On Wednesday, June 22, between 3-7 PM, the Curry Historical Society Museum, located at 29419 Ellensburg Ave., Gold Beach will be hosting Dan Edgerton for a book signing event. He is author of the newly released War Drums along the Rogue: The Rogue River Indian War, The Rogue River Indian War, 1851-56, volumes 1 and 2.
Dan takes a fresh look at this epic struggle with thorough, well documented research, introducing primary source documents never- before cited in previous works.
Edgerton discusses the evolution of relationships beginning with first contact between the Native Americans and the early frontiersmen. He addresses both inter and intra-tribal rivalry both before and during the problematic relations with the frontiersmen. Edgerton identifies and provides insights into the cultural characteristics of many of the Indian tribes and bands that played major roles in the conflicts that followed. He fully addresses the causes that led to war. The natives sought to defend their homelands, their cultures, and their ways of life. The chiefs of the various tribes and bands met in annual war councils with the avowed purpose to exterminate the frontiersmen leading to conflict each year from 1851 through 1856.
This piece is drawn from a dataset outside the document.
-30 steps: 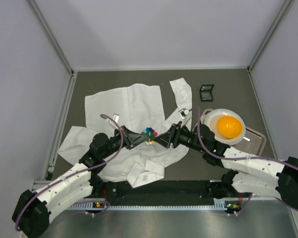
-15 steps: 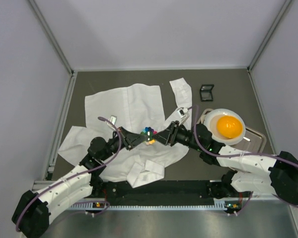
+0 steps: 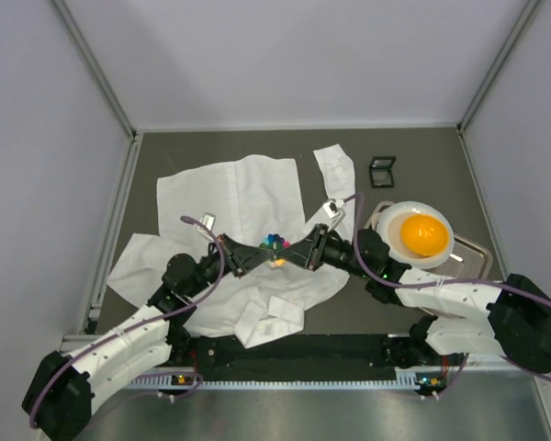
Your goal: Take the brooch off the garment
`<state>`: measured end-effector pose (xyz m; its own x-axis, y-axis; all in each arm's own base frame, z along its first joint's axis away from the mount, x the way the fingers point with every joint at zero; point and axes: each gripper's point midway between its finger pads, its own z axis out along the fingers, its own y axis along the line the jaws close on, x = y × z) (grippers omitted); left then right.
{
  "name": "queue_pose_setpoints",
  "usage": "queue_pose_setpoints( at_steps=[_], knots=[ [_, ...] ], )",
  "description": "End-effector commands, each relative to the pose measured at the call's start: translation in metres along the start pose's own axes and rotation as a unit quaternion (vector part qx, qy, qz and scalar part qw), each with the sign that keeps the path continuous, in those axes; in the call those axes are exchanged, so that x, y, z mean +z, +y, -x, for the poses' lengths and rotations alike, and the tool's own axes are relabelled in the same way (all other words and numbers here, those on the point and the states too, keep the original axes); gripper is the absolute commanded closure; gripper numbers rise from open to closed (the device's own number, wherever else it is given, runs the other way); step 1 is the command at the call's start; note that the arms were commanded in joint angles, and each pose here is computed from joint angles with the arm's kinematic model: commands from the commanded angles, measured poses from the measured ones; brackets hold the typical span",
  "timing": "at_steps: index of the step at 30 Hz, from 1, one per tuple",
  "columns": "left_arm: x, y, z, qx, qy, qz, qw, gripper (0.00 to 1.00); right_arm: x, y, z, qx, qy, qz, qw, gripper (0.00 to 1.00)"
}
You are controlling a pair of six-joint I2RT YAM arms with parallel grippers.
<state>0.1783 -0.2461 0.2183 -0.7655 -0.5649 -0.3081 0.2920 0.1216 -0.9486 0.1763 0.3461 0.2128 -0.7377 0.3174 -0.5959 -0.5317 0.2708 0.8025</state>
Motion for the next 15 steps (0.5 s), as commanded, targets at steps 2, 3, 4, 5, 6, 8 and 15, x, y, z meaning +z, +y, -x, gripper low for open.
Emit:
queue_pose_setpoints(
  at_steps=[2,3,4,5,6,8,15],
  knots=[
    [-0.0018,-0.0182,-0.0011,0.015,0.004,-0.042,0.999,1.00,0.0085,0.0310,0.0169,-0.007,-0.018,0.054,0.998,0.89],
    [-0.0021,-0.0185,-0.0012,0.016,0.004,-0.044,0.999,1.00,0.0086,0.0309,0.0154,-0.007,-0.016,0.054,0.998,0.99],
    [-0.0025,-0.0181,-0.0027,0.016,0.008,-0.044,0.999,1.00,0.0086,0.0291,0.0145,-0.006,-0.014,0.052,0.999,1.00],
    [-0.0030,-0.0190,-0.0033,0.017,0.010,-0.046,0.999,1.00,0.0082,0.0287,0.0153,-0.007,-0.015,0.052,0.999,1.00],
    [-0.0033,-0.0198,-0.0034,0.018,0.010,-0.048,0.999,1.00,0.0074,0.0259,0.0146,-0.005,-0.014,0.050,0.999,1.00],
    [-0.0040,-0.0194,-0.0047,0.021,0.013,-0.048,0.999,1.00,0.0057,0.0265,0.0150,-0.008,-0.016,0.056,0.998,1.00],
    [-0.0044,-0.0161,-0.0058,0.036,0.019,-0.034,0.999,0.90,0.0027,0.0350,0.0157,-0.011,-0.012,0.074,0.997,1.00]
  ],
)
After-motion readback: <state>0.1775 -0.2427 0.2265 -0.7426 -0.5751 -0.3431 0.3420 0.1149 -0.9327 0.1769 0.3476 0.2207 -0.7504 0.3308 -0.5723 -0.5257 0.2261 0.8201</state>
Primary sources link this war to those of the Yakima and Puget Sound Wars in 1855-56. In October 1855, this grand coalition culminated in the nearly simultaneous outbreak of hostilities in three different theatres of war in the Pacific Northwest. Although few authors wrote that a major alliance of Native American nations existed, none could provide conclusive proof until now.
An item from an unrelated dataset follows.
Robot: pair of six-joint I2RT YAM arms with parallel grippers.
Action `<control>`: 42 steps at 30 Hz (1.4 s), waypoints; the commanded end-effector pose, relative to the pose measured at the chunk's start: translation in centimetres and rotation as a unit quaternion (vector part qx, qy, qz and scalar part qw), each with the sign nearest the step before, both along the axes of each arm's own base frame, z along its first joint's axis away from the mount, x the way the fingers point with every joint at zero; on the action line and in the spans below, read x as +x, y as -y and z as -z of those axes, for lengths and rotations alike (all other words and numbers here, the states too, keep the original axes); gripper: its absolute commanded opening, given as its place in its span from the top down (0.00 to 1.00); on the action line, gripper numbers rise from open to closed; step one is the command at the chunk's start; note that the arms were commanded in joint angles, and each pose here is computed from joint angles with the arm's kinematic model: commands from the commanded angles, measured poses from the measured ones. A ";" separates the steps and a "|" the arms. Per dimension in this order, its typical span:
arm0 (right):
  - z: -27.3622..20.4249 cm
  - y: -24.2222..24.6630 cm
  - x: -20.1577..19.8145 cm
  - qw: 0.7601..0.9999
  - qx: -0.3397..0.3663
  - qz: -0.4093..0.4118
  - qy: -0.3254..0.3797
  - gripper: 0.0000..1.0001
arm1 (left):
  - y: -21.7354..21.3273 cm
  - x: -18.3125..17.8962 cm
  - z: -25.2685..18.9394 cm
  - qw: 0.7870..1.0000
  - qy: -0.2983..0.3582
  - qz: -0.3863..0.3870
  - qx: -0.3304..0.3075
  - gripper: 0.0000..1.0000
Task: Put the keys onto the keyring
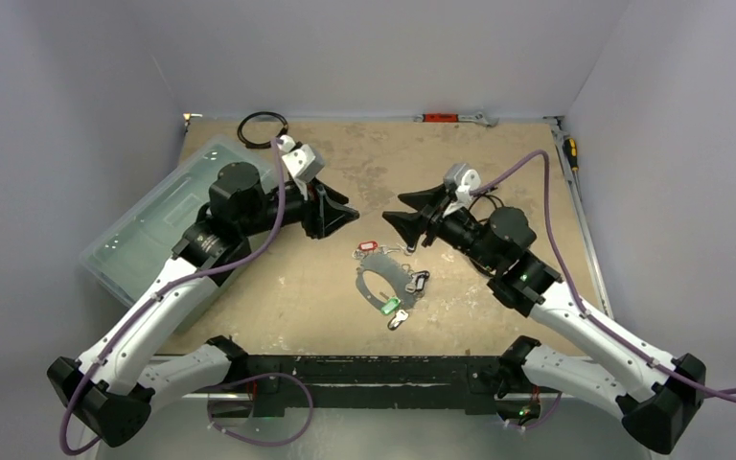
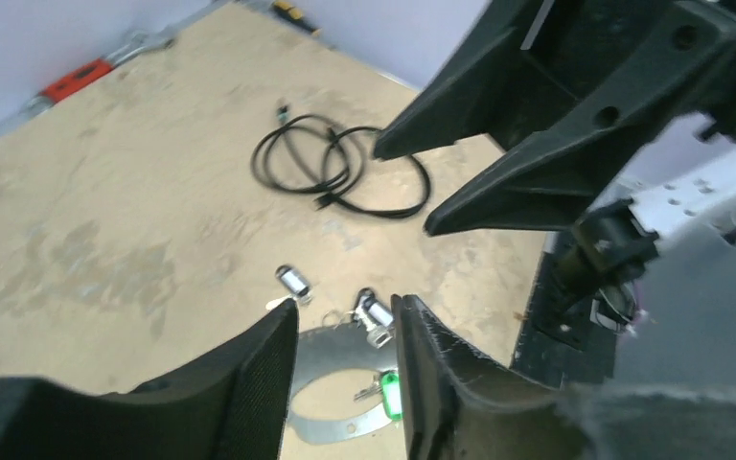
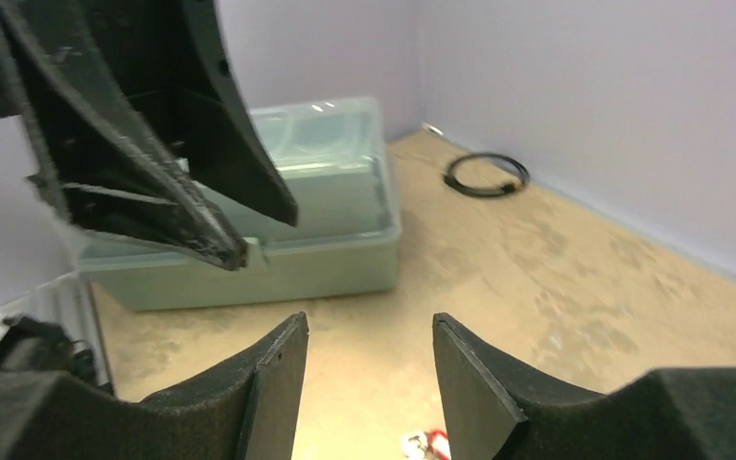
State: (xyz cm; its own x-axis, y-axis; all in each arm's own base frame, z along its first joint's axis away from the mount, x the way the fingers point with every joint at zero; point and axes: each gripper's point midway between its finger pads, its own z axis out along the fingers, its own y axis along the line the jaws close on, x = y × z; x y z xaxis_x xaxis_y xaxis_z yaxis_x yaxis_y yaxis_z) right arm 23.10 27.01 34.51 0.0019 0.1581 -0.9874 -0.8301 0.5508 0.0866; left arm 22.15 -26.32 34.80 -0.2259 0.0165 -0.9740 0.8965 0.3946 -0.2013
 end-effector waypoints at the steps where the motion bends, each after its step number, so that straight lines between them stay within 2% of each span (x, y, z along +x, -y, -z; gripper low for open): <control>1: 4.9 2.7 4.0 0.985 -0.023 0.141 -0.097 0.45 | -2.6 4.5 3.7 0.988 -0.008 -0.142 0.054 0.51; 3: 8.0 3.5 5.3 0.969 -0.047 0.190 -0.148 0.45 | -3.7 6.0 6.0 0.978 -0.020 -0.190 0.079 0.42; 4: 9.4 3.8 5.7 0.961 -0.058 0.208 -0.171 0.45 | -4.1 6.5 7.0 0.975 -0.026 -0.204 0.090 0.33; 6: 12.9 4.5 6.1 0.941 -0.095 0.239 -0.222 0.45 | -4.2 6.9 8.6 0.971 -0.037 -0.211 0.106 0.25; 9: 17.3 5.6 6.2 0.900 -0.139 0.286 -0.298 0.44 | -4.0 7.2 10.2 0.969 -0.050 -0.208 0.120 0.21; 11: 19.5 6.1 5.8 0.870 -0.144 0.311 -0.355 0.46 | -4.1 7.4 11.1 0.967 -0.057 -0.213 0.129 0.20; 14: 22.6 5.6 5.0 0.842 -0.126 0.304 -0.427 0.47 | -4.3 7.8 11.9 0.962 -0.066 -0.223 0.141 0.20; 18: 25.8 5.3 4.7 0.819 -0.095 0.276 -0.495 0.50 | -4.3 7.8 12.0 0.962 -0.066 -0.223 0.141 0.20; 25: 29.1 5.1 4.9 0.793 -0.102 0.251 -0.546 0.56 | -4.2 7.7 12.3 0.963 -0.068 -0.219 0.143 0.21; 34: 31.3 4.1 4.9 0.779 -0.103 0.221 -0.578 0.64 | -4.3 7.6 12.2 0.963 -0.065 -0.219 0.142 0.22; 42: 32.1 3.9 4.4 0.775 -0.101 0.209 -0.587 0.80 | -4.3 7.5 12.0 0.964 -0.062 -0.219 0.140 0.23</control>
State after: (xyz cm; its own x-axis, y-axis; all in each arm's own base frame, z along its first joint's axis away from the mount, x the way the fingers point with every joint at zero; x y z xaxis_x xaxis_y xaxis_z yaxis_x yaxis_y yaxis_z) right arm 27.53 22.70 2.39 -0.9079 0.2209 -0.3563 0.0173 0.8689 0.4946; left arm 29.60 -21.93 21.83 -0.4273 0.1604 -0.8898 0.5977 0.7885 -0.1449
The scope and scale of the Rogue River Indian War was greater than what other authors have previously presented. This conflict was forged with a confederation of Indian tribes not only in the south central valleys of Oregon and northern California but also with the confederated tribes along the southern Oregon and northern California coasts as well as with the Klamath Lake and Modoc tribes east of the Cascades. Many authors unknowingly and incorrectly minimized the number of casualties sustained on all sides and viewed these conflicts in isolation to one another. This conflict was the second deadliest Indian war in the Pacific Northwest with 84 battles and engagements with at least 1,669 sustained casualties on both sides. Leading chiefs admitted they had inaugurated the long- planned, deadly war.
As a trained military historian, Edgerton tells the history of this epic conflict through those who participated in it. He brings history alive using thrilling personal exploits and eyewitness accounts by Native Americans, Indian agents, frontiersmen, soldiers, volunteers, and politicians. He provides the official reports of the major battles and engagements with an expert military analysis of the leader’s execution of the battle plans. The superb, colored topographic maps provide excellent detail of the rugged terrain in which the battles were fought.
War Drums Along the Rogue is a compelling, intriguing and exciting must read for those interested in native culture and in the early frontier history of southern Oregon and Northern California.